The ASTM International continues to provides safety certifications for parks. Areas of focus include making sure all construction is sound, padding is sufficient, safety netting is in place, and general safe practice guidelines are in-place.
Around the same time, park owners and franchise operators came together in 2012 to create the International Association of Trampoline Parks (IATP). This member funded organization includes the well known Sky Zone franchise CEO Jeff Platt as well as leaders from Altitude Trampoline Parks.
The association focuses on the safety and standards of jump parks. This includes putting on educational conferences, trade shows, an insurance program, regulation and legislative tracking and more. The IATP is a member of ASTM International which is self defined as "a globally recognized leader in the development and delivery of voluntary consensus standards."
Michigan and Arizona only two with specific safety laws on the books. These states require that ASTM codes are followed. There are currently no federal regulations for trampoline parks because they are neither electrical or mechanical. One of the services of the IATP is to monitor and provide updates on any new developments to local or federal regulations.
It is recommended that you look for IATP and ASTM certified parks when you're choosing a facility to visit.
We've put together the following tips to help educate future trampoline park participants.
Just like a normal at-home backyard trampoline, parks use a similar spring system around the edge of the trampoline material. This spring system is covered by padding. You'll find a greater variety of trampoline setups ranging from square, to long rectangular and even angled jump surfaces.
Every park has staff on-duty to keep an eye on jumpers, maintain order, and assist if needed. These staff should be taken seriously as their guidance and supervision is essential.
Arriving at any new activity can be both an overwhelming and an extremely exciting time. Because of this, it can be especially hard for young jumpers specifically to pay close attention to a briefing or explanation of rules just before jumping.
One of the best ways to make sure your young jumpers follow the rules, is to research and cover them them at home before you get to the park.
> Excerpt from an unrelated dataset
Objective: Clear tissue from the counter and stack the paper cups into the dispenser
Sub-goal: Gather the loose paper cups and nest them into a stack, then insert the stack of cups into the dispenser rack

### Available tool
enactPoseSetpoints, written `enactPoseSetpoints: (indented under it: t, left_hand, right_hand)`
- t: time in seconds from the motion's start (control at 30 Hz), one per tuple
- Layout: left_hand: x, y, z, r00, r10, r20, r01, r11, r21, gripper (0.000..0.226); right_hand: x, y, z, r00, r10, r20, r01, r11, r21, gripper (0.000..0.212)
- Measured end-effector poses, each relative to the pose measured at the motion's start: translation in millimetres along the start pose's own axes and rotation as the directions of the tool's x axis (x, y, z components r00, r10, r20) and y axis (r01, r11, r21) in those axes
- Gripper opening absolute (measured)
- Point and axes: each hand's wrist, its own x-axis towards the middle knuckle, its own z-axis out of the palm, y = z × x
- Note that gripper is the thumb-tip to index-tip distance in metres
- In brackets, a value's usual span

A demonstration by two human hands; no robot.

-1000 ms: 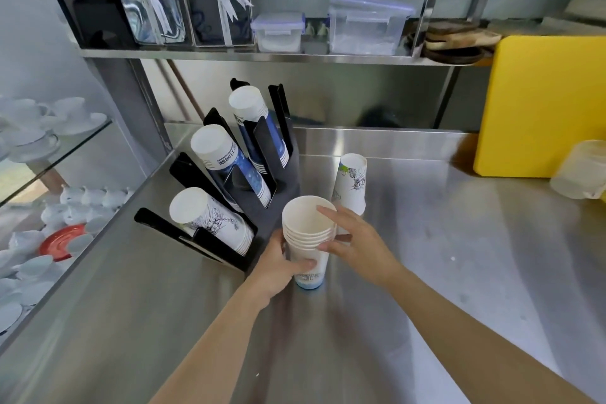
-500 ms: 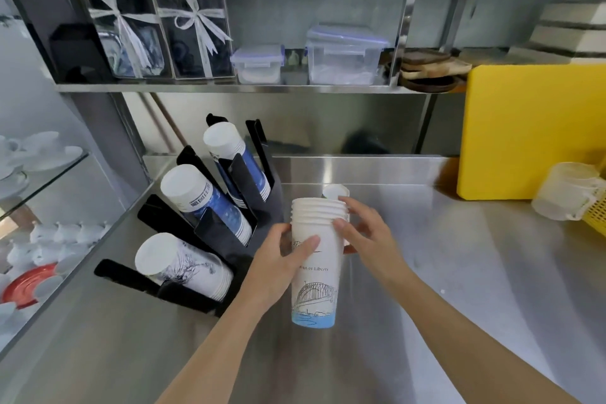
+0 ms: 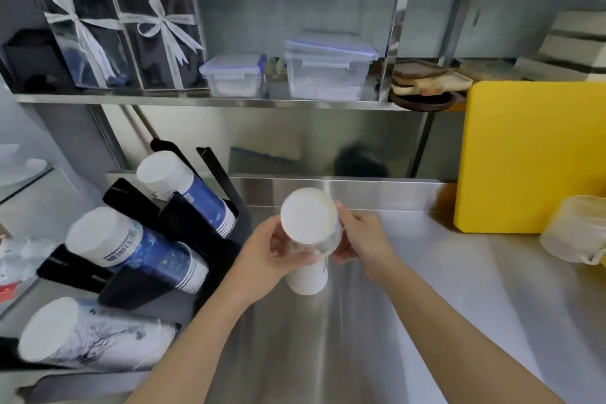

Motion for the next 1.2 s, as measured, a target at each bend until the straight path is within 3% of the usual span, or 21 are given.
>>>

If you are bringing your children to the park, it is always best that you keep an eye on them in addition to the safety staff at the location.
There are plenty of variables to consider when jumping before you add other participants. Attending a park during off-peak hours is a great way to ensure a more controlled experience. If there are jumpers around, you should act accordingly. The more nearby jumpers, the more reserved your own jumping should be.
According to the Consumer Product Safety Commission, many trampoline-related injuries are caused by collisions involving multiple people. By always following the 'one jumper at a time per trampoline' rule, you can avoid many risky situations.
Keeping jumpers separated by weight and age always helps maintain order. Young and old or small and large jumpers don't mix well. Some centers offer toddler specific areas or times. This is the best way to safely introduce your young one to the park.
These indoor jump centers feature many activities that were previously only available at established gymnastic training facilities. It is an amazing opportunity to have these facilities available to the public.
It is important to remember that gymnasts undertake extensive training in order to perform their incredible flips and twists. Showing up to a trampoline park without this background, it is easy to think you'll be flipping and spinning all over the place.
The average person has much less training and is not in near the physical condition of a gymnast. The maneuvers that the average person performs are much, much less impressive - though not necessarily less fun!
Be careful not to get pulled into the excitement and trying to perform tricks outside your skillset. These tricks and flips are the highest risk activities that result in the most injuries. It is always best to understand the demanding physical fitness required on a trampoline and start out very slow. It is much better to work your way up than overdue it out of the gate.